Westpac chief executive Gail Kelly is one of the few women to hold a senior leadership position in corporate Australia. Photo: Nic Walker

It will take more than 70 years for there to be the same number of women as men in leadership roles, a new US study forecasts.

At the current rate of growth, this number will not be on par until the year 2085, according to a new study by the Women's College at the University of Denver in conjunction with the White House Project.

Although women consistently outperform their male counterparts, they're not being recognised for senior leadership positions as often as men. 

The study says that although women consistently outperform their male counterparts, they're not being recognised for senior leadership positions as often as men.

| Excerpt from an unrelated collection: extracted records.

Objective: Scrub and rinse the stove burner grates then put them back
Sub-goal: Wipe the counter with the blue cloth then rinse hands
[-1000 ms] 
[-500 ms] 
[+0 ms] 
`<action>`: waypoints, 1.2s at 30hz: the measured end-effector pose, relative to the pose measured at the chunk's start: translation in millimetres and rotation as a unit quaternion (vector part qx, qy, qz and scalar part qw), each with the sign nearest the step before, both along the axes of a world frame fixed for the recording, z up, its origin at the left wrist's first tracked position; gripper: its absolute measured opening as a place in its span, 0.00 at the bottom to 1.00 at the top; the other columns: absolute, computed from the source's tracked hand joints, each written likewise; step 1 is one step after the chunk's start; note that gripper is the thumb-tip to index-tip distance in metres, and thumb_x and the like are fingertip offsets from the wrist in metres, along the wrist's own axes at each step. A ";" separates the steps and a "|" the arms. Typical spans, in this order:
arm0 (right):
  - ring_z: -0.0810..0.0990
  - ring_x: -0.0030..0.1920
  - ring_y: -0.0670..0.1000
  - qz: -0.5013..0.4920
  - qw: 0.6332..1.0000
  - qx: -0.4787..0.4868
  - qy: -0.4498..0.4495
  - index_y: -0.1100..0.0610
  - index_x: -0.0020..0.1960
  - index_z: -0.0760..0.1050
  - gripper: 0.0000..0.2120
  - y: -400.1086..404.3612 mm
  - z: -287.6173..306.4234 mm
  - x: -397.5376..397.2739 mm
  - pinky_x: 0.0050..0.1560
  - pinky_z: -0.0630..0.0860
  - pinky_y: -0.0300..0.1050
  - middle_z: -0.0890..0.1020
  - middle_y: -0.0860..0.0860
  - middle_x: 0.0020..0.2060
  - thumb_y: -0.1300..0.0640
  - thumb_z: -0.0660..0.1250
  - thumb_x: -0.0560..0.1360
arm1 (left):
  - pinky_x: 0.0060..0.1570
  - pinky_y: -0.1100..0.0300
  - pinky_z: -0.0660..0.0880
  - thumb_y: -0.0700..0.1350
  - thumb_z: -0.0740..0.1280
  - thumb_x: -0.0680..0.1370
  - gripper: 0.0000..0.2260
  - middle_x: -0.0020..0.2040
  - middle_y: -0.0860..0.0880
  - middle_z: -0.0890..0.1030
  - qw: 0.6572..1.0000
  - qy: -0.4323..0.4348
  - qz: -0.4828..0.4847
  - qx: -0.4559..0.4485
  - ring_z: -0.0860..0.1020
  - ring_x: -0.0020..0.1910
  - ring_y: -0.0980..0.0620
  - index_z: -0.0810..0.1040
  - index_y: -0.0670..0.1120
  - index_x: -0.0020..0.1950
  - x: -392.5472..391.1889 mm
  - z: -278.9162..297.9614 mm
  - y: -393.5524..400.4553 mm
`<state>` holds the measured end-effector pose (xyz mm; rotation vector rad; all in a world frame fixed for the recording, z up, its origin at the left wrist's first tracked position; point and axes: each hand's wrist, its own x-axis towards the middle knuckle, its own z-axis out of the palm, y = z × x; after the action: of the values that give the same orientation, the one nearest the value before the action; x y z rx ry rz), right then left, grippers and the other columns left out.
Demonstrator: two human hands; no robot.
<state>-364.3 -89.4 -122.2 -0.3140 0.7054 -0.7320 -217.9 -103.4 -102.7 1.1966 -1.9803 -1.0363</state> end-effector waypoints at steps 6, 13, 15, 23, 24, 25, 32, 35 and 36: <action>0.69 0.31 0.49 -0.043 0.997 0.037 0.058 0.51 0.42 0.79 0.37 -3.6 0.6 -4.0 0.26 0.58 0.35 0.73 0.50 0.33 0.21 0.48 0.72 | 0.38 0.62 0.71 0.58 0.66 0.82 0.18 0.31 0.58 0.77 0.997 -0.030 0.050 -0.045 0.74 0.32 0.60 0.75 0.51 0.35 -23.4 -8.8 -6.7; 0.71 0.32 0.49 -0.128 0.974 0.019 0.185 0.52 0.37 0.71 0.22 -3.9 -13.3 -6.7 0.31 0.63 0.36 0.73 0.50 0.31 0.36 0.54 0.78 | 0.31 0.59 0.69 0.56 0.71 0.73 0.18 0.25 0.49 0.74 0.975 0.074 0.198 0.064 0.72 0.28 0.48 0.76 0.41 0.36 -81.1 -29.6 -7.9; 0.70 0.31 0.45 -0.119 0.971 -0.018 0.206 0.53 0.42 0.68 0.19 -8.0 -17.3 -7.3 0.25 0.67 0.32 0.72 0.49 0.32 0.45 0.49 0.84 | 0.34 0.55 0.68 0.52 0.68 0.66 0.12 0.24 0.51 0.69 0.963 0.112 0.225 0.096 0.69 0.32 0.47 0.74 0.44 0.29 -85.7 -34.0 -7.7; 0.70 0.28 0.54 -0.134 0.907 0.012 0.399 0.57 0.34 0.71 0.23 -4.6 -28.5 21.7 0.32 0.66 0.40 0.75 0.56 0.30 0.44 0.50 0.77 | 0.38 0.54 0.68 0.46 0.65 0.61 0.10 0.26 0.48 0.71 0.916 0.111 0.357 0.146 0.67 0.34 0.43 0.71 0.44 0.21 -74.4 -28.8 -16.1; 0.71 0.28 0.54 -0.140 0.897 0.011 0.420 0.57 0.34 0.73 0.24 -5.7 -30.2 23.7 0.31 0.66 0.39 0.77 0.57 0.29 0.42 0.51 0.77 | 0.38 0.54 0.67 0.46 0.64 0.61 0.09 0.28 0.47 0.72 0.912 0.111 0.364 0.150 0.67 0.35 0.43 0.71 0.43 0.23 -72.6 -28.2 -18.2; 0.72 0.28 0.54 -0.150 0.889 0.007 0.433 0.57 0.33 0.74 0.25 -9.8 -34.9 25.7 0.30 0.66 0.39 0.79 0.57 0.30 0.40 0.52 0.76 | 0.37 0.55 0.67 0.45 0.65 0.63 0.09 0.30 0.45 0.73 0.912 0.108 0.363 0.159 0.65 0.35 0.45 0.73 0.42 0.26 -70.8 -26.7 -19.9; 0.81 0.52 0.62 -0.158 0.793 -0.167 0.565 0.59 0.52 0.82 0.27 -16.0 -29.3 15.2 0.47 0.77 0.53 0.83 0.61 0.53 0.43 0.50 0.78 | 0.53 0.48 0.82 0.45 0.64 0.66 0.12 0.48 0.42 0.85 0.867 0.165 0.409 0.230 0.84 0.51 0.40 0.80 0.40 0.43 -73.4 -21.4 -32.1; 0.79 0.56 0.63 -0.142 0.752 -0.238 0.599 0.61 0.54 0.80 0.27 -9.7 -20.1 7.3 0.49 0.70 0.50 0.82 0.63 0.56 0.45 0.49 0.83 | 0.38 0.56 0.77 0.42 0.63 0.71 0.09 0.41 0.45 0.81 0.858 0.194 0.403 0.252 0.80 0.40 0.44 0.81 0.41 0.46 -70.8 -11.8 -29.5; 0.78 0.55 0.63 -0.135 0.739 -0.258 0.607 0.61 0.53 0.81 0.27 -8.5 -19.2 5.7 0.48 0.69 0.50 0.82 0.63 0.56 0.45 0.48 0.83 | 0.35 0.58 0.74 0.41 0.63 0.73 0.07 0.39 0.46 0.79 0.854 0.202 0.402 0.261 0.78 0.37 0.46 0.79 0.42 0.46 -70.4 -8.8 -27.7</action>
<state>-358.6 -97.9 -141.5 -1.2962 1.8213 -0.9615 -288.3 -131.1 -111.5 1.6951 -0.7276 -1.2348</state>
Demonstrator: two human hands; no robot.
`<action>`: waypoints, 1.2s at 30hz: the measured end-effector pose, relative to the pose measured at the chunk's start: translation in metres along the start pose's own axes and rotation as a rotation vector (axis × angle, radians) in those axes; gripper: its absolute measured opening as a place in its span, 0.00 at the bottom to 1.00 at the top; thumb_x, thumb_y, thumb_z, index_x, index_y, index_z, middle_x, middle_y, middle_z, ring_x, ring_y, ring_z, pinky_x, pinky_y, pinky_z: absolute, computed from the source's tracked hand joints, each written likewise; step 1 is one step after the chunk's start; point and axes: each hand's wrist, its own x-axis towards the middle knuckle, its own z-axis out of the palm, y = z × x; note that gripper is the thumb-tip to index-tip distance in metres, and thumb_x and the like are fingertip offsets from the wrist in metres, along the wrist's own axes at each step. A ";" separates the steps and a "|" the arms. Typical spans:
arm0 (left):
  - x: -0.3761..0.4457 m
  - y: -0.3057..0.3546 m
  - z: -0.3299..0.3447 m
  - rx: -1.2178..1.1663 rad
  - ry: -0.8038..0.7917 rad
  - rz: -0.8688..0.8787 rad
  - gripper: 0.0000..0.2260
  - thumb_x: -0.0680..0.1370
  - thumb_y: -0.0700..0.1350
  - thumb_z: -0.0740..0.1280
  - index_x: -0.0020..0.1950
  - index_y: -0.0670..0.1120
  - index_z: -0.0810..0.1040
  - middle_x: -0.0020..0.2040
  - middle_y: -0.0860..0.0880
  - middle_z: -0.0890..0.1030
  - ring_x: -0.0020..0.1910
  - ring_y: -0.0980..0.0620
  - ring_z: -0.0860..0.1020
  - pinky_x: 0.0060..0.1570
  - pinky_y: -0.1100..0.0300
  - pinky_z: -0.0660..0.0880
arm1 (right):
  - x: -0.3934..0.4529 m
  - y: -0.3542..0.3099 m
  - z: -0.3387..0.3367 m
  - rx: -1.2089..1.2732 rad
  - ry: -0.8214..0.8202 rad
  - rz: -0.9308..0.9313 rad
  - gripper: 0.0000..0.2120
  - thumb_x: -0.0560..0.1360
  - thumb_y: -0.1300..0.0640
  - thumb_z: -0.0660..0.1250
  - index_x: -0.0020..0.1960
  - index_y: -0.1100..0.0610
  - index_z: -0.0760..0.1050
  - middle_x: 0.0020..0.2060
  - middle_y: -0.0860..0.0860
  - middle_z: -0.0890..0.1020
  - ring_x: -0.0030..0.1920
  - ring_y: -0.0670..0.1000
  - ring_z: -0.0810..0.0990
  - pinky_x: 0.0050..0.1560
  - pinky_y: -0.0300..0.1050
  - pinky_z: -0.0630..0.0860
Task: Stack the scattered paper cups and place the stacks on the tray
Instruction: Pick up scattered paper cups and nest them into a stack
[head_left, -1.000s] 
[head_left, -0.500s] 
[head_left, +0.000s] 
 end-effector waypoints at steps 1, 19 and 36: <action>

"The reasons have to do with unconscious bias, the persistence of exclusionary networks and opportunities, and work-family barriers," Deborah Rhode, director of the Stanford Center on the Legal Profession told The Daily Beast website. "While we've made enormous progress in encouraging women to assume traditional men's roles, we haven't made comparable progress in encouraging men to take on traditional women's roles.

"You still find men much less likely to take time out of the workforce to assume primary responsibility for child care, elder care and dealing with emergencies. Even high-achieving women are still assuming the major responsibility in the home for family, and that limits their progress in the world outside the family."

We asked Tiffani Lennon, Chair of the Law & Society Deparecortment at the Women's College and research lead on the study, how she and her team arrived at this date.

“The research organisation Catalyst assessed that for women on boards, it will be about 73 years to be on par with men, and I looked at that and began to calculate, not just women on business boards and in Fortune 500 companies, but across all sectors,” Lennon says. “This is assuming that everything stays the same and the growth in women's leadership continues along the same track that it's been for 30 years. So I took that 30-year trend and I applied those trends in the future. And it's pretty much true across the board, and in some cases, that's pretty conservative.”

Lennon hopes that the study empowers and ignites people to speed up the rate of growth of women in leadership roles. She says one step in the right direction is to "ensure that your [company's] promotional practices are based upon performance", as opposed to more subjective measures.

"Everybody wins. And quite frankly, I think we would see a tremendous jump in women leaders since the data shows that women are outperforming men."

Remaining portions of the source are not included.